Verzoek en verweer
Het verzoek, zoals dat thans luidt, strekt tot echtscheiding met nevenvoorzieningen tot:
1. vaststelling van de hoofdverblijfplaats van [minderjarige 1] en [minderjarige 2] bij de vrouw;
2. vaststelling van de verdeling van de zorg- en opvoedingstaken zoals subsidiair verzocht in het verweerschrift op zelfstandig verzoek, tevens wijzigingsverzoek van 29 november 2017 en uitgewerkt in een zorgregeling die als bijlage 38 bij brief van 7 december 2018 in het geding is gebracht;
3. vaststelling van door de man aan de vrouw te betalen kinderalimentatie van primair € 508,-- per maand per kind, subsidiair € 423,-- per maand per kind, althans een bedrag als de rechtbank juist acht, bij vooruitbetaling te voldoen, met ingang van de dag waarop de beschikking zal zijn ingeschreven in de registers van de burgerlijke stand, vermeerderd met iedere uitkering die de man op grond van geldende wetten of andere regelingen voor [minderjarige 1] en [minderjarige 2] zal of kan worden verleend;
4. bepaling dat de eventuele kosten van tenuitvoerlegging van de alimentatiebeslissingen voor rekening van de man komen, voor zover deze door hem veroorzaakt worden;
5. opname en waarmerking van het echtscheidingsconvenant in de beschikking;
6. bepaling dat de man, met ingang van de datum waarop de woning, die partijen in onverdeelde mede-eigendom toebehoort, staande en gelegen aan de [echtelijke woning] te [plaats ew] in eigendom wordt overgedragen aan de vrouw, zal bijdragen in het levensonderhoud van de vrouw met een bedrag van € 2.000,-- bruto per maand, bij vooruitbetaling te voldoen, een en ander overeenkomstig hetgeen partijen in artikel 1.2 van het tussen hen op 24 en 25 januari 2019 gesloten echtscheidingsconvenant met elkaar zijn overeengekomen;
7. veroordeling van de man om binnen 31 dagen na ondertekening van het door partijen gesloten echtscheidingsconvenant aan de vrouw uit te betalen de somma van € 100.000,-- te vermeerderen met de wettelijke rente over het aan de vrouw verschuldigde vanaf de eerste dag dat de hierboven omschreven betalingstermijn is verstreken tot aan de dag waarop de betaling geheel heeft plaatsgevonden;
een en ander voor zover mogelijk met uitvoerbaarverklaring bij voorraad.
De man kan zich vinden in de door de vrouw verzochte echtscheiding en opname van het convenant.

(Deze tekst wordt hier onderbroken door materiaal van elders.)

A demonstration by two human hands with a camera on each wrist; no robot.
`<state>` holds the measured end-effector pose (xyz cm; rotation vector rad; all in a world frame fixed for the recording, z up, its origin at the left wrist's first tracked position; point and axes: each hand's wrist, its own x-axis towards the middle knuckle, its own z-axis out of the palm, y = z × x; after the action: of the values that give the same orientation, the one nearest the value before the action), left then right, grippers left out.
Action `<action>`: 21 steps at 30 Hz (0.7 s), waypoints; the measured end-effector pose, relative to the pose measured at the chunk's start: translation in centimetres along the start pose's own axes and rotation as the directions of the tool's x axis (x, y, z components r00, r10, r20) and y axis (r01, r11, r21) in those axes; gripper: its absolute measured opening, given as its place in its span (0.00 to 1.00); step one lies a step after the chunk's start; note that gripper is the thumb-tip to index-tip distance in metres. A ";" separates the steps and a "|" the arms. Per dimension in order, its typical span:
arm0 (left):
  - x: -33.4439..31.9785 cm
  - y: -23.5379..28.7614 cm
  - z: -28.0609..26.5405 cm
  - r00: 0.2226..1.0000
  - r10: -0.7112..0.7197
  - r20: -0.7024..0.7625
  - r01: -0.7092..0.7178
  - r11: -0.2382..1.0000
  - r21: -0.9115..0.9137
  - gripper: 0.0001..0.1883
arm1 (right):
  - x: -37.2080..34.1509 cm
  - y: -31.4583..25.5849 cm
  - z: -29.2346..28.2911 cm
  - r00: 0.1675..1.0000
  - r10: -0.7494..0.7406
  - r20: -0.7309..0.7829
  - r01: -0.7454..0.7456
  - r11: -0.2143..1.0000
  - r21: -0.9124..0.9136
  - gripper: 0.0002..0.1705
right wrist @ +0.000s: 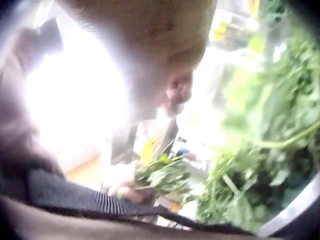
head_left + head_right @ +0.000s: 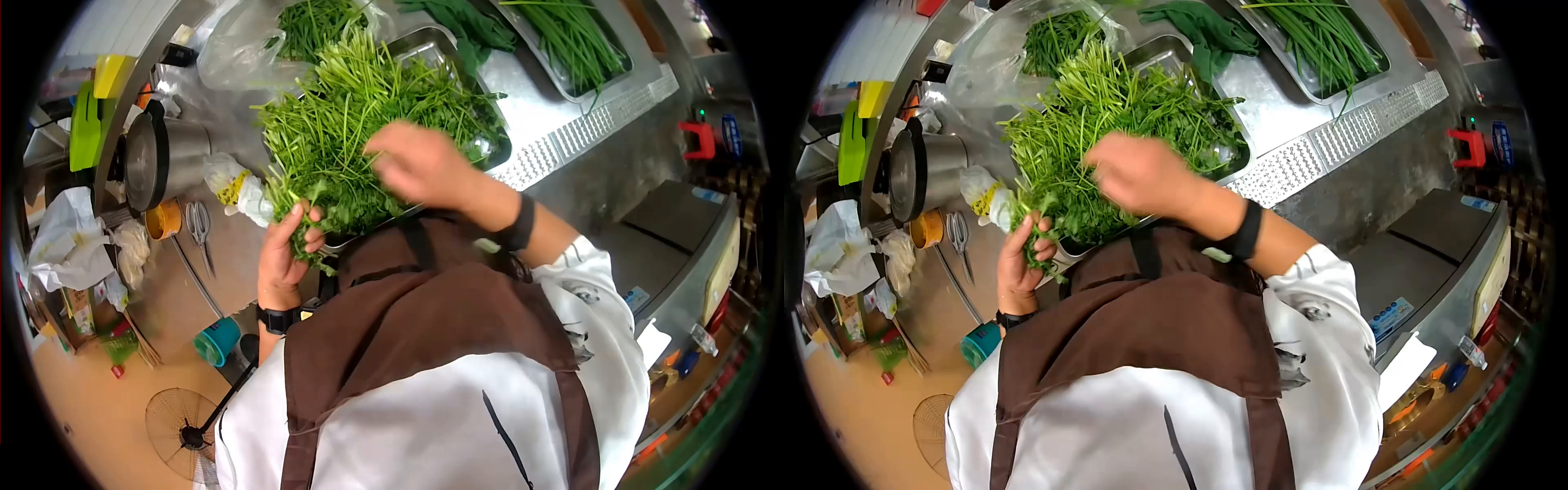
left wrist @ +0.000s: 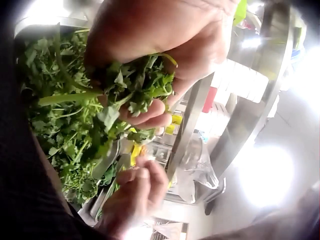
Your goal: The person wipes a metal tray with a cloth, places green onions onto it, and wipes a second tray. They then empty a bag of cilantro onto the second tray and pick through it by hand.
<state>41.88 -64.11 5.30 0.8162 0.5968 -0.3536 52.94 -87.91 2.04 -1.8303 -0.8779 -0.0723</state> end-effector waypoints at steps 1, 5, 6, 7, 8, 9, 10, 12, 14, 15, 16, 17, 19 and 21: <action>-0.7 0.4 0.6 1.000 0.026 0.002 -0.026 1.000 -0.003 0.10 | -0.8 1.3 -1.5 0.980 0.185 -0.076 -0.191 0.979 -0.078 0.12; -2.1 1.1 1.5 0.993 0.022 0.119 -0.024 1.000 0.013 0.10 | -4.1 4.4 -5.0 0.846 0.531 0.044 -0.461 0.771 -0.440 0.14; -1.8 1.2 1.7 0.991 0.025 0.134 -0.026 1.000 0.007 0.11 | -4.6 5.1 -5.1 0.796 0.602 0.061 -0.501 0.713 -0.490 0.14; -1.5 1.3 1.8 0.988 0.032 0.150 -0.032 0.999 0.001 0.12 | -4.7 5.5 -5.3 0.798 0.599 0.063 -0.498 0.715 -0.491 0.14; -1.0 1.2 1.6 0.988 0.039 0.150 -0.038 0.999 -0.007 0.13 | -4.6 5.8 -5.4 0.813 0.574 0.100 -0.485 0.761 -0.431 0.13; -0.6 1.2 1.7 0.988 0.047 0.147 -0.046 0.999 -0.008 0.13 | -4.3 5.9 -5.4 0.826 0.547 0.136 -0.471 0.803 -0.366 0.12; -0.2 1.0 1.8 0.987 0.040 0.158 -0.036 0.999 -0.028 0.13 | -3.9 5.7 -5.6 0.828 0.542 0.139 -0.467 0.806 -0.364 0.12; 0.3 0.8 2.0 0.981 0.013 0.192 -0.005 0.999 -0.040 0.13 | -3.0 4.4 -6.5 0.737 0.676 0.019 -0.676 0.735 0.048 0.10; 1.0 0.3 2.3 0.979 -0.016 0.202 0.015 1.000 0.005 0.14 | -2.5 4.0 -7.0 0.687 0.726 0.004 -0.707 0.667 0.236 0.10; 1.3 0.1 2.6 0.977 -0.042 0.208 0.032 0.998 0.049 0.14 | -2.3 3.9 -7.1 0.636 0.772 0.007 -0.704 0.576 0.416 0.09; 1.6 -0.1 2.9 0.978 -0.064 0.200 0.046 0.995 0.091 0.15 | -2.4 3.9 -6.5 0.831 0.514 -0.212 -0.531 0.847 -0.032 0.07; 2.0 -0.2 3.2 0.968 -0.075 0.240 0.052 0.994 0.100 0.16 | -1.6 2.3 -6.1 0.910 0.344 -0.232 -0.381 0.914 -0.137 0.06; 2.4 -0.1 4.4 0.958 -0.135 0.252 0.117 0.989 0.087 0.17 | -0.2 -1.1 -4.7 0.970 0.186 -0.154 -0.191 0.981 -0.022 0.05; 3.0 -0.6 3.9 0.946 -0.154 0.287 0.154 0.988 0.021 0.18 | 0.7 -4.0 -2.7 0.994 0.108 -0.025 -0.108 0.994 0.029 0.04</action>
<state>45.35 -67.67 5.19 0.7014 0.3884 -0.6042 52.02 -89.06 6.70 -1.8439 -0.7562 -0.0166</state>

De man heeft verweer gevoerd tegen de overige verzoeken van de vrouw, welk verweer hierna – voor zover nodig – zal worden besproken.
Tevens heeft de man thans nog zelfstandig verzocht om de echtscheiding uit te spreken, met nevenvoorzieningen tot:
1. bepaling dat de minderjarige [minderjarige 1] haar hoofdverblijfplaats bij de man heeft en de minderjarige [minderjarige 2] bij de vrouw;
2. vaststelling van de zorgregeling voor de minderjarige [minderjarige 2] zoals verzocht onder punt 8 van het verweerschrift;
indien de rechtbank de verzoeken van de vrouw onder punt 6. en punt 7. toewijst:
3. bepaling dat de vrouw binnen 31 dagen na inschrijving van de echtscheidingsbeschikking dient te regelen dat de Rabobank de man ontslaat uit zijn hoofdelijke aansprakelijkheid met betrekking tot de hypotheekschuld;
4. bepaling dat partijen binnen 31 dagen na inschrijving van de echtscheidingsbeschikking opdracht geven aan de notaris om een notariële akte te verlijden waarbij de onroerende zaak aan de [echtelijke woning] te [plaats ew] aan de vrouw wordt geleverd;
een en ander voor zover mogelijk met uitvoerbaarverklaring bij voorraad.